(Mark Hulbert, MarketWatch) Your Social Security check will be just 1.6% higher in 2020 than it is this year. Are you disappointed?
Many retirees appear to be. Their disappointment is being fueled by media coverage of the announcement last week from the Social Security Administration. That coverage has largely focused on the 2020’s COLA being lower than the 2.8% COLA in 2019 and the 2.0% in 2018.
To calculate each year’s COLA, the SSA currently uses the Consumer Price Index for Urban Wage Earners and Clerical Workers (known as CPI-W). That measure is different than the more widely-reported Consumer Price Index (formally known as CPI-U, the CPI for “all urban consumers”). Retiree spending rises at a much faster pace than for non-retirees, after all.
How good a job does CPI-W do reflecting retiree inflation?
On the one hand, it has not lagged the better-known CPI-U over the long term. In fact, since June 1975, which is when the Social Security Act designated that the CPI-W be the basis for Social Security COLAs, it has risen at a 0.1% annualized percentage point more than the CPI-U—3.7% instead 3.6%.
On the other hand, it has not kept up with measures of inflation that more specifically reflect the experience of retirees. One such measure is the CPI for the Elderly, or CPI-E, calculated by the Bureau of Labor Statistics, the same outfit that calculates the other versions of the CPI. Over the last four decades, the CPI-E has risen slightly faster than the CPI-W—by an annualized average of 0.2 percentage points.
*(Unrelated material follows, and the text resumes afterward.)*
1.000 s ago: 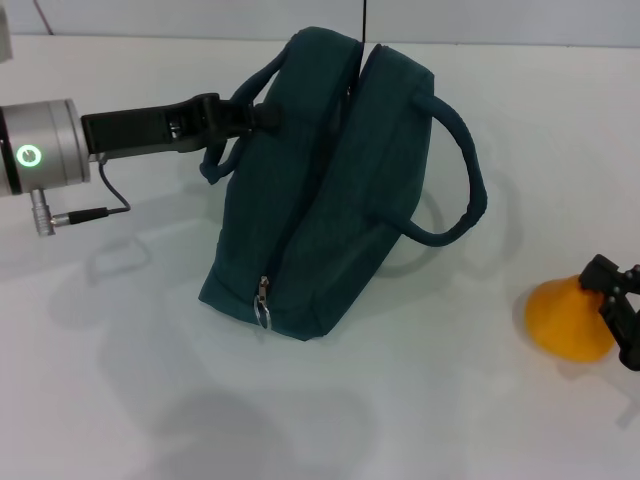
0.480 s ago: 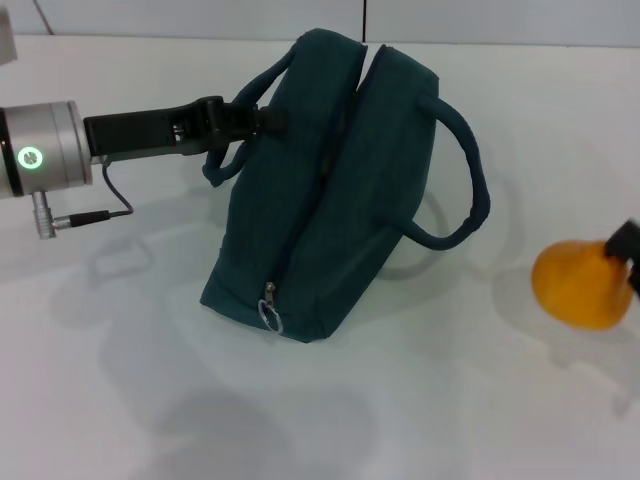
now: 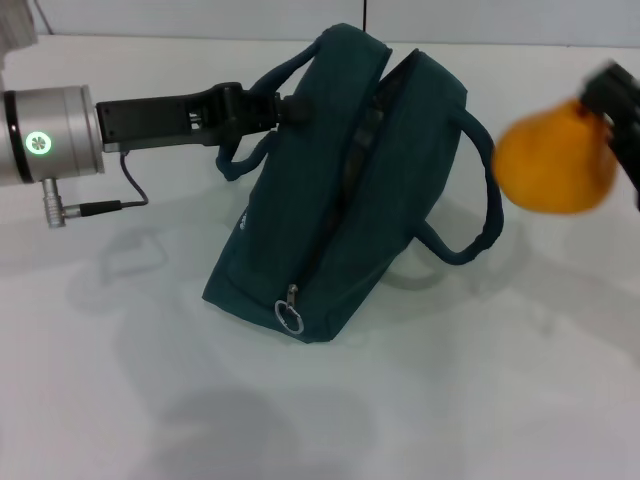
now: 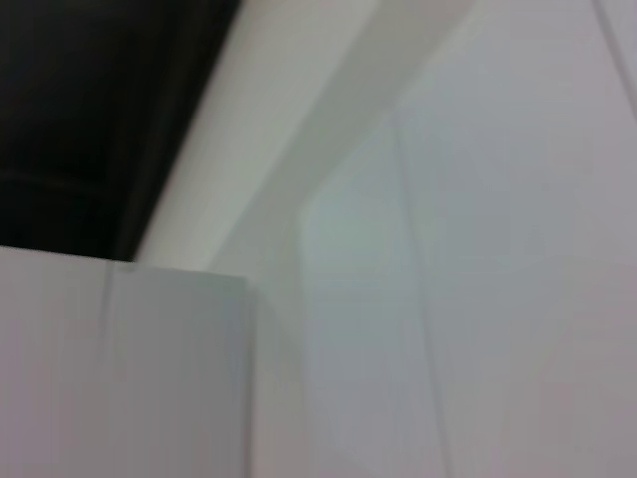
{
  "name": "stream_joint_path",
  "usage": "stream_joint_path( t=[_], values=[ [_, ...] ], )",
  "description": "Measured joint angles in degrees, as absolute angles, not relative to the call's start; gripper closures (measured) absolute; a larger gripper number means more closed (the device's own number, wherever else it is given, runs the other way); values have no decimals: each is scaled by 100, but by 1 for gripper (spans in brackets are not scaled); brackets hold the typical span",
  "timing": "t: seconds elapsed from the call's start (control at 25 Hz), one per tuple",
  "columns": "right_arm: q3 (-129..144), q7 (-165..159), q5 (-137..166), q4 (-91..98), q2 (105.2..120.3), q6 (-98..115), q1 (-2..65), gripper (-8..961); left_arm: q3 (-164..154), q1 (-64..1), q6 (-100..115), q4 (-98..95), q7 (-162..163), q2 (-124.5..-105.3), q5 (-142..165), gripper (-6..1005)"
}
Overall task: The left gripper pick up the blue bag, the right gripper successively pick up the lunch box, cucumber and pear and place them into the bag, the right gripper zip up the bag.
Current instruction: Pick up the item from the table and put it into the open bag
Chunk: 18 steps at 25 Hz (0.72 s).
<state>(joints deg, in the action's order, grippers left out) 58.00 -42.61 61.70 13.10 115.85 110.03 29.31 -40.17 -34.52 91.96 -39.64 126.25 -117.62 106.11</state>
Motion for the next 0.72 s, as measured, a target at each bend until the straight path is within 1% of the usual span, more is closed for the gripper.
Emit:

Significant as that is, its impact shouldn’t be exaggerated. I calculate that, had the CPI-E been used over the last 20 years instead of the CPI-W, the average Social Security monthly benefit would be about $60 more than it is currently—around $1,520 instead of $1,461.
That’s nothing to sneeze at, of course, but far different than the argument made by some that Social Security benefits have lost 34% of their purchasing power since the turn of the century.